WHAT YOU HAVE TO DO:
State how many lines in the material hold the string "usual"; nothing besides that number is expected.

SUPPLIED INFORMATION:
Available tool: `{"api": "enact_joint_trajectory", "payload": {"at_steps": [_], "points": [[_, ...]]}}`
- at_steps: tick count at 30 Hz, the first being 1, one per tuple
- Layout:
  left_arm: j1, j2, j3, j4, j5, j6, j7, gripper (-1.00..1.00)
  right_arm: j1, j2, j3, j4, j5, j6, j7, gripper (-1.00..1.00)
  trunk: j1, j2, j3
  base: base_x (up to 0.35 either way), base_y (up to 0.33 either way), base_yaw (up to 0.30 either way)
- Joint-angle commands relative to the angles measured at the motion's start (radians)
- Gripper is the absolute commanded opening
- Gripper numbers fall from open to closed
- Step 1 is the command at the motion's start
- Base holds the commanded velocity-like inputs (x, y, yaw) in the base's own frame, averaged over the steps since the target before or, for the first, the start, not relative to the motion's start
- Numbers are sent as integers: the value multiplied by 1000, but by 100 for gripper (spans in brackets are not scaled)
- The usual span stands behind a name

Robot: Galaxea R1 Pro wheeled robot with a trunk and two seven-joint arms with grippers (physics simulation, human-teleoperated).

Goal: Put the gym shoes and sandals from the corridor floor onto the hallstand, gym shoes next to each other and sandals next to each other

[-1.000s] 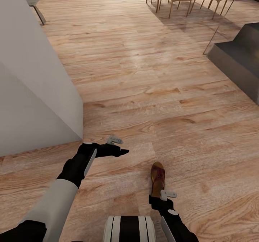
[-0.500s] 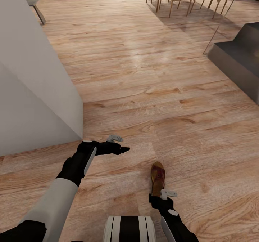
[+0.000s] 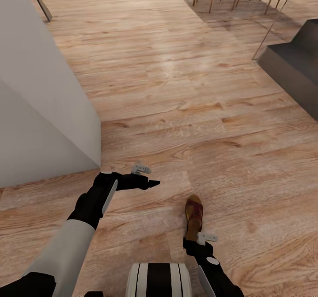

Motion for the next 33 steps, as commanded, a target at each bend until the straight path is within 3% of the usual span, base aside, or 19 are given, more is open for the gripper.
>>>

SOLUTION:
2